Sell: Stimmt, viele Leute sind schwer angeschlagen. Sie sehen nur noch den Gerichtsvollzieher, die Inkassobüros, die Hunderten Briefe, die ständig ins Haus flattern. Bei jeder neuen Arbeit, die sie beginnen, kommt nach zwei Tagen sofort die Lohnpfändung. Viele unserer Mitarbeiter sind deshalb ausgebildete Sozialarbeiter, die mit derartigen Situationen gut umgehen können. Oft erlebe ich aber auch, dass die Klienten nach ihrem Erstgespräch bei uns neue Hoffnung schöpfen. Vielen können wir nämlich eine Perspektive geben: Mittels Privatkonkurs können sie nach einigen Jahren schuldenfrei sein und von vorn beginnen. Bei ungefähr 90 Prozent unserer Klienten gibt es diesen Ausweg. Allerdings ist es beileibe kein Spaziergang. Es bedeutet ein Gerichtsverfahren über mehrere Monate und jahrelang am Existenzminimum zu leben. Aber es gibt eben das Zuckerl am Ende: von den Schulden befreit zu sein.
"Ein Problem ist, dass junge Leute zu leicht an Bankkredite kommen"
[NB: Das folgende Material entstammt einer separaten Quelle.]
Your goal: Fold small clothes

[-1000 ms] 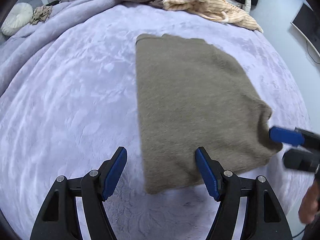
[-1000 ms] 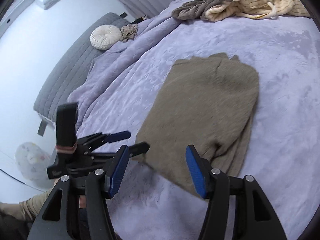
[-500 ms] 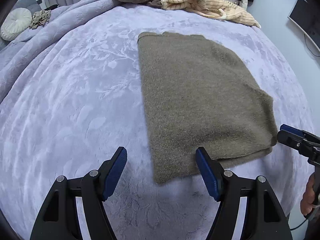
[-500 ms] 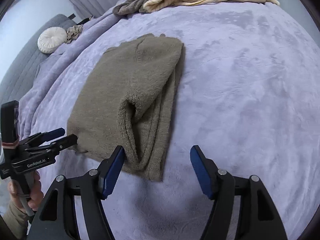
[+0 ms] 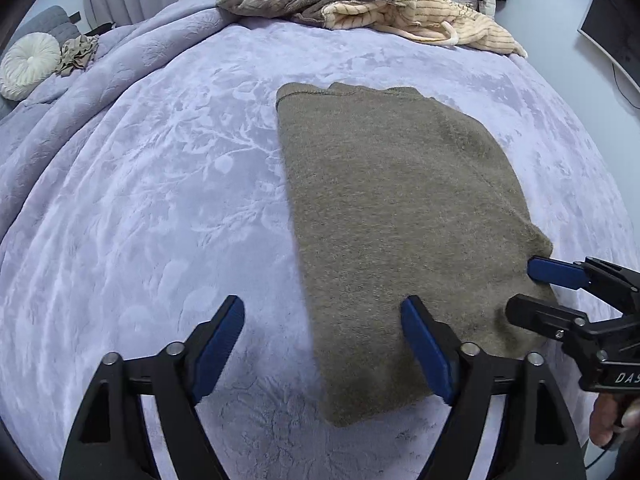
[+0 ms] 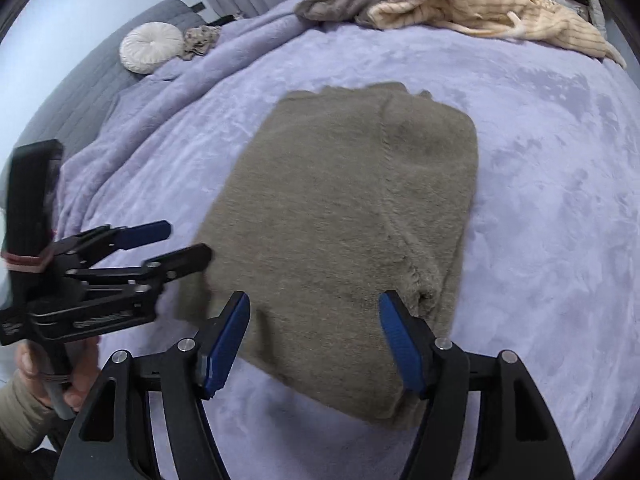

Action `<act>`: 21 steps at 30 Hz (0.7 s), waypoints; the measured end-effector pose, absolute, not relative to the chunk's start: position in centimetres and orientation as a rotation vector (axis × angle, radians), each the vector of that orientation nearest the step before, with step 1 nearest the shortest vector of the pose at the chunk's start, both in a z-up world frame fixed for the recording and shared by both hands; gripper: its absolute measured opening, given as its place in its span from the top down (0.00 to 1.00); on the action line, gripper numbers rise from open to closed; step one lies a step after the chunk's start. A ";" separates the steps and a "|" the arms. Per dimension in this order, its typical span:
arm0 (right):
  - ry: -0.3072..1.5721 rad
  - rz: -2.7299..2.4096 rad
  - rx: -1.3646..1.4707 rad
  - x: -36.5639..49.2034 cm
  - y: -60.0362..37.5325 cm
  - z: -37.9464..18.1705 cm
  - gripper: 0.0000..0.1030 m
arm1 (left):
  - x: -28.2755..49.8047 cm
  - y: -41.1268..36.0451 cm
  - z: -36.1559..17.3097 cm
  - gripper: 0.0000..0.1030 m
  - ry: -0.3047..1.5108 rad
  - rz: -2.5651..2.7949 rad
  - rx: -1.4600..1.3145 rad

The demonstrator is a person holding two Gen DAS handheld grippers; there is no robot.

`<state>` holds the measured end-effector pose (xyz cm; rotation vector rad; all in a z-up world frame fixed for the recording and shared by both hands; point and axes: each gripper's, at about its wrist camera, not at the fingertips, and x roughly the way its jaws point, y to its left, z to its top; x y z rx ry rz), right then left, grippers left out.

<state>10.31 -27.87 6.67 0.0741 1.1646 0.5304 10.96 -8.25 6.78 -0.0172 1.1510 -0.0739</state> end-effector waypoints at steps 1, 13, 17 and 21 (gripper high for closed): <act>1.166 0.532 0.097 10.3 -28.5 6.5 0.35 | 11.1 -8.1 6.9 0.17 1.153 -0.086 -0.019; 1.087 0.266 0.226 12.9 -39.1 10.8 0.18 | 17.3 0.0 7.7 0.17 1.258 -0.226 -0.398; 1.162 0.366 0.397 15.6 -39.2 9.2 0.18 | 19.1 -2.8 5.6 0.17 1.330 -0.346 -0.463; 1.260 0.441 0.505 18.1 -36.7 5.2 0.18 | 20.4 -5.7 3.0 0.17 1.385 -0.379 -0.455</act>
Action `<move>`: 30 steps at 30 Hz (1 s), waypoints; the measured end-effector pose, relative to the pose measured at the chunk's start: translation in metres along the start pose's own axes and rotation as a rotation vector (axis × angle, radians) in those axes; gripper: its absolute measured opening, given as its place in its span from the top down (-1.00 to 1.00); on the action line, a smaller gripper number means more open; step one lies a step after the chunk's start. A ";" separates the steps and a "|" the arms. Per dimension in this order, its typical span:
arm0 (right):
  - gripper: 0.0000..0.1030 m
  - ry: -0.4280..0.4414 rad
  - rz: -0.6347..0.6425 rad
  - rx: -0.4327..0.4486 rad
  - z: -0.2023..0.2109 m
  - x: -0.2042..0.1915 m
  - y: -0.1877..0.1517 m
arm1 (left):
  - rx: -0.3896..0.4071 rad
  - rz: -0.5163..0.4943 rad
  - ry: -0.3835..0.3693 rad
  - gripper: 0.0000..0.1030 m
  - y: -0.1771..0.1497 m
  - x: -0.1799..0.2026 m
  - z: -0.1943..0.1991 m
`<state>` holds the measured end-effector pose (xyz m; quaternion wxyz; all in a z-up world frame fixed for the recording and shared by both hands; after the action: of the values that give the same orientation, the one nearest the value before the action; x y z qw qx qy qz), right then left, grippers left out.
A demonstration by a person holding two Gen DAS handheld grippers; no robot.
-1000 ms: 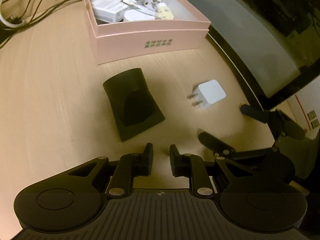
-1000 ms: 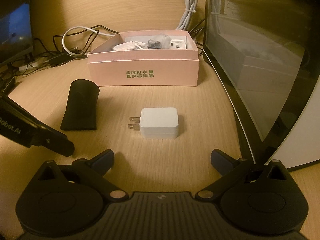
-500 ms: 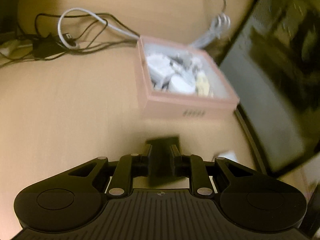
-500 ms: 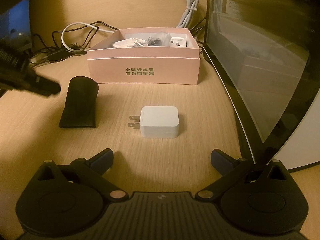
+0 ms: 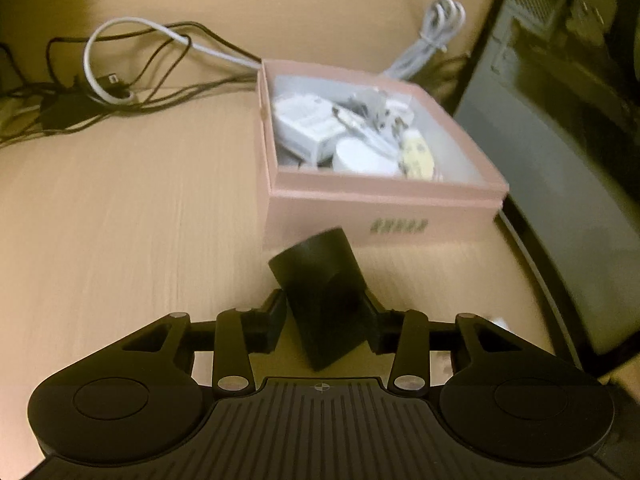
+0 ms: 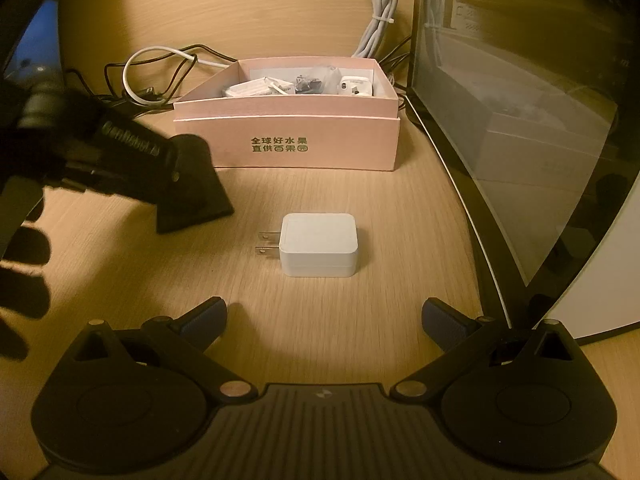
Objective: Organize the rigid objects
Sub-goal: 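Lift the black stand with the left tool while the right tool grasps the white charger cube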
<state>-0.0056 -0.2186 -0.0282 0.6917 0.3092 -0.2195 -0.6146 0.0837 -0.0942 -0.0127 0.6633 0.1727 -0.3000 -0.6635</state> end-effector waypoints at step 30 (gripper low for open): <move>-0.70 -0.009 0.011 -0.008 -0.024 -0.008 0.035 | -0.055 -0.082 -0.064 -0.02 -0.018 -0.037 0.013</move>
<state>0.0349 -0.2049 -0.0201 0.6953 0.3024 -0.2216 -0.6132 0.0641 -0.0563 -0.0206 0.6300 0.1454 -0.2951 -0.7035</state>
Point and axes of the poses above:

profil: In der öffentlichen Debatte zum Thema Schulden hört man oft von jungen Erwachsenen, die sich am Handy verzockt oder auf Amazon zu viel eingekauft haben.
Sell: Auch die gibt es. Aber nur bei ungefähr einem Fünftel unserer Klienten liegt die Hauptursache am falschen Umgang mit Geld. Allerdings steigt der Anteil der unter 30-Jährigen stark an; mittlerweile sind es 25 Prozent. Ein Problem ist, dass junge Leute zu leicht an Bankkredite kommen. Sogar mitten in der Corona-Krise haben heimische Banken damit geworben, wie schnell und unkompliziert man bei ihnen einen Kredit bekommt.
profil: Ich hätte Sie am Ende gern nach einem Tipp gefragt, wie man es vermeidet, in die Schuldenfalle zu tappen. Aber der wichtigste Faktor scheint einfach zu sein, einen Vollzeit-Job zu haben.
Sell: Das ist tatsächlich wesentlich. Wer vollzeitbeschäftigt ist, kann meist seine Fixkosten bezahlen, die Schulden, die Miete. Es gibt aber gute Tipps für Leute, die sich bereits in einer kritischen Lage befinden. Einer wäre, sofort mit den Gläubigern Kontakt aufzunehmen! Wenn zum Beispiel der Vermieter aufkreuzt, sollte man nicht den Kopf in den Sand stecken und einfach untertauchen, sondern gemeinsam nach Lösungen suchen, etwa eine Stundung anstreben. Empfehlenswert ist außerdem, immer mit 100 Euro Bargeld einkaufen zu gehen statt mit Kreditkarte. Und: Vorsicht beim Konto! Häufiger Kontoüberzug ist meist die Eintrittskarte in eine Überschuldung.